Researchers at the National Institutes of Health and other institutions have discovered another set of pore-like holes, or channels, traversing the membrane-bound sac that encloses the deadliest malaria parasite as it infects red blood cells. The channels enable the transport of lipids — fat-like molecules — between the blood cell and parasite, Plasmodium falciparum. The parasite draws lipids from the cell to sustain its growth and may also secrete other types of lipids to hijack cell functions to meet its needs.
The finding follows an earlier discovery of another set of channels through the membrane enabling the two-way flow of proteins and non-fatty nutrients between the parasite and red blood cells. Together, the discoveries raise the possibility of treatments that block the flow of nutrients to starve the parasite.
The research team was led by Joshua Zimmerberg, M.D., Ph.D., a senior investigator in the Section on Integrative Biophysics at NIH’s Eunice Kennedy Shriver National Institute of Child Health and Human Development (NICHD).

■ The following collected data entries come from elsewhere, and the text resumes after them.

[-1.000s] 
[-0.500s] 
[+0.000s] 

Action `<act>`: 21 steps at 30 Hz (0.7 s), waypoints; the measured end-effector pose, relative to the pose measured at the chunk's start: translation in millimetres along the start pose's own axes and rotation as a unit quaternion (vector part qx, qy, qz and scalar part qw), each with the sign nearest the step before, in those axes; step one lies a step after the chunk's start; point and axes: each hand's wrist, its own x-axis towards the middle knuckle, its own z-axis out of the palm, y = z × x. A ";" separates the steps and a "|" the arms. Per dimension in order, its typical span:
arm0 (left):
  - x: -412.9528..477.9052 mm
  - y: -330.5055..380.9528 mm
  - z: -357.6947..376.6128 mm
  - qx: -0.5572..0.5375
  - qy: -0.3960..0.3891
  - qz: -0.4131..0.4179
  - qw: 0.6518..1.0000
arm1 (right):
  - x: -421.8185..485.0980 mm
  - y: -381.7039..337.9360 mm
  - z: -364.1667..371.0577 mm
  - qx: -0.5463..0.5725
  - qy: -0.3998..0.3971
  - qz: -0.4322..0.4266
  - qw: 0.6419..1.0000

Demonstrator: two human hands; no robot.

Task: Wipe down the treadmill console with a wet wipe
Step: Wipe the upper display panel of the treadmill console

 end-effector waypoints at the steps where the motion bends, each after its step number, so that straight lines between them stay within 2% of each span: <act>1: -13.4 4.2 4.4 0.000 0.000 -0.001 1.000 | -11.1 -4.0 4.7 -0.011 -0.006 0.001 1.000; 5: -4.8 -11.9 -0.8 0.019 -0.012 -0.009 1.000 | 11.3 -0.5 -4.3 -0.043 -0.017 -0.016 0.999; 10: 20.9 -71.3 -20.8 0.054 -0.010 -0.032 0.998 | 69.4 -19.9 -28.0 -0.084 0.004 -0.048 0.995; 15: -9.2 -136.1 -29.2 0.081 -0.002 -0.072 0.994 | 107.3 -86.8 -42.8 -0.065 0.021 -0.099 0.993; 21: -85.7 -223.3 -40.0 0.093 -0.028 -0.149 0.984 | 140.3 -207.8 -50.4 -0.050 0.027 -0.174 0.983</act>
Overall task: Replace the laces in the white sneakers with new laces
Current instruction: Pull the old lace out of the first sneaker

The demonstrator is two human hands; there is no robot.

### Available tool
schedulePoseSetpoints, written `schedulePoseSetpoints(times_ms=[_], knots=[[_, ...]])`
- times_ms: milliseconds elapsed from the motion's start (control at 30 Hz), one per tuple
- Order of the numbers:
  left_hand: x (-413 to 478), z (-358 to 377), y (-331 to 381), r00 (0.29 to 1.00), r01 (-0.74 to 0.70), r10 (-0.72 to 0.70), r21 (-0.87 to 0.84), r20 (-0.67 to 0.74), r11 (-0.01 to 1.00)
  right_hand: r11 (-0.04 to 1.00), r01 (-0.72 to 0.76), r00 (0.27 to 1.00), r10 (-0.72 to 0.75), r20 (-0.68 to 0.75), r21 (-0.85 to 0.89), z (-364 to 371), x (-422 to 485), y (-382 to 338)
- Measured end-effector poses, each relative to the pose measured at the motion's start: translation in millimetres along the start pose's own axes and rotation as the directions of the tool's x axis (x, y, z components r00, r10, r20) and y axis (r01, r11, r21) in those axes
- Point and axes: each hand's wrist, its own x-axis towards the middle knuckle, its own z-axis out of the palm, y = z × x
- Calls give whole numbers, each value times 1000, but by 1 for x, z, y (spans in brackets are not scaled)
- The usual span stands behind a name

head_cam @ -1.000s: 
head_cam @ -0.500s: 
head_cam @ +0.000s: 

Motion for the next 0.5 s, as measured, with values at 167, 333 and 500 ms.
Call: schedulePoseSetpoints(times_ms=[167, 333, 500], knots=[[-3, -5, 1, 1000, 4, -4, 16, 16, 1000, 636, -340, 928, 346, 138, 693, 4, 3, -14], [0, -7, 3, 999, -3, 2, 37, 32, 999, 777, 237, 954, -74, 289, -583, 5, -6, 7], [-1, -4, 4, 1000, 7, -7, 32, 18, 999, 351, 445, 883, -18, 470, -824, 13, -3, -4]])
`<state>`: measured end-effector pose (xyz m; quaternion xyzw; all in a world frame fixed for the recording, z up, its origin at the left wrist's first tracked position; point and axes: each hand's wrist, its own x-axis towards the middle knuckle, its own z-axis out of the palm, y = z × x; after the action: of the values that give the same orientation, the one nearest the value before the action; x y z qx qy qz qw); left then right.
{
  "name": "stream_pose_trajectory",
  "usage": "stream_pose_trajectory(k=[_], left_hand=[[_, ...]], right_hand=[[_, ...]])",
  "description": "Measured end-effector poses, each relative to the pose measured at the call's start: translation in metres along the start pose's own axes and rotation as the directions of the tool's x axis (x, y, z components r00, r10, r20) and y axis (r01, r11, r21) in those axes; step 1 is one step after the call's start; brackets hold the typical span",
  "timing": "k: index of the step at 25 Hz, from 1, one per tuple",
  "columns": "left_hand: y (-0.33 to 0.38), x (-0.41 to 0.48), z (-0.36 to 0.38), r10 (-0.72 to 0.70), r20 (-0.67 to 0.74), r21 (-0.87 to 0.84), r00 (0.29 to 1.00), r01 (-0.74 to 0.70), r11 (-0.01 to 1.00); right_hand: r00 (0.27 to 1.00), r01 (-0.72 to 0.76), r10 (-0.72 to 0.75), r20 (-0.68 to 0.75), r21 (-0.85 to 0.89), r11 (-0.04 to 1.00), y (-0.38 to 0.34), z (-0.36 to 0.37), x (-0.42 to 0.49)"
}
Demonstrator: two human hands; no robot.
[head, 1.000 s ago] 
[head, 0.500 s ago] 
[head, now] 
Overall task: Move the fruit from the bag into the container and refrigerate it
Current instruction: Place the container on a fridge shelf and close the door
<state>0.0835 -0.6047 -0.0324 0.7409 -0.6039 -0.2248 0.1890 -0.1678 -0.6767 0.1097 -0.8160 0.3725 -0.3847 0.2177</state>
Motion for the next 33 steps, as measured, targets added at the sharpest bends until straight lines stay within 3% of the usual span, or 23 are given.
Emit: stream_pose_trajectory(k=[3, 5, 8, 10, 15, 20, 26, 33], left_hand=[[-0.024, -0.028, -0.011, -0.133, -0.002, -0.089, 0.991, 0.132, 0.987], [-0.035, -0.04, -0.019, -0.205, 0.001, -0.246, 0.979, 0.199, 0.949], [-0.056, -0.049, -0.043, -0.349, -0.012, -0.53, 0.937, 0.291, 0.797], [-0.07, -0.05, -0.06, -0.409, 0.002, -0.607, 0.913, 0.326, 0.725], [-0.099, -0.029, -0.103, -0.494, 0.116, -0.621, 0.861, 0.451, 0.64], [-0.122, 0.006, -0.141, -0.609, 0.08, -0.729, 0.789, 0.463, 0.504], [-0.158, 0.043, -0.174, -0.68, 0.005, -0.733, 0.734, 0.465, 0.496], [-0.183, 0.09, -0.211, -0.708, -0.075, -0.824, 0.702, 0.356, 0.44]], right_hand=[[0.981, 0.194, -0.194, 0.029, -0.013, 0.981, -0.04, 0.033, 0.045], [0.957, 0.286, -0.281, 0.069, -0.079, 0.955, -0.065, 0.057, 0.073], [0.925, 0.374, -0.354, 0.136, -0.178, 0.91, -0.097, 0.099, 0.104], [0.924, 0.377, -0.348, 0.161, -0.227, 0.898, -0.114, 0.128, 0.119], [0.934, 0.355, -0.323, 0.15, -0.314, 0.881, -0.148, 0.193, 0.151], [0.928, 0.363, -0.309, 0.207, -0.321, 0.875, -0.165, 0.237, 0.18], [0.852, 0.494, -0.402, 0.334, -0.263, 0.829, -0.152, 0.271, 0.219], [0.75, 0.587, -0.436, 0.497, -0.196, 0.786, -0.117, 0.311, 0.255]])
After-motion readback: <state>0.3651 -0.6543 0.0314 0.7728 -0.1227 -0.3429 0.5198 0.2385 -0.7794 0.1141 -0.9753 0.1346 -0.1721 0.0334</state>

The study appears in Nature Communications.
In 2018, there were 228 million cases of malaria worldwide, leading to more than 400,000 deaths, 67% of which were among children under 5, according to the World Health Organization. In the current study, researchers determined that the channels through the sac, or vacuole, that encloses the parasite are made of Niemann-Pick C1-related protein (PfNCR1). The PfNCR1 channels are restricted to locations where the vacuole membrane touches the parasite’s membrane. The channels the team discovered in the previous study are formed by exported protein 2 (EXP2). Areas of the vacuole membrane containing EXP2 are located far from the parasite’s membrane, at an average distance of 20 to 40 nanometers. The researchers believe that the parasite may use this variation in distance to separate the two transport systems.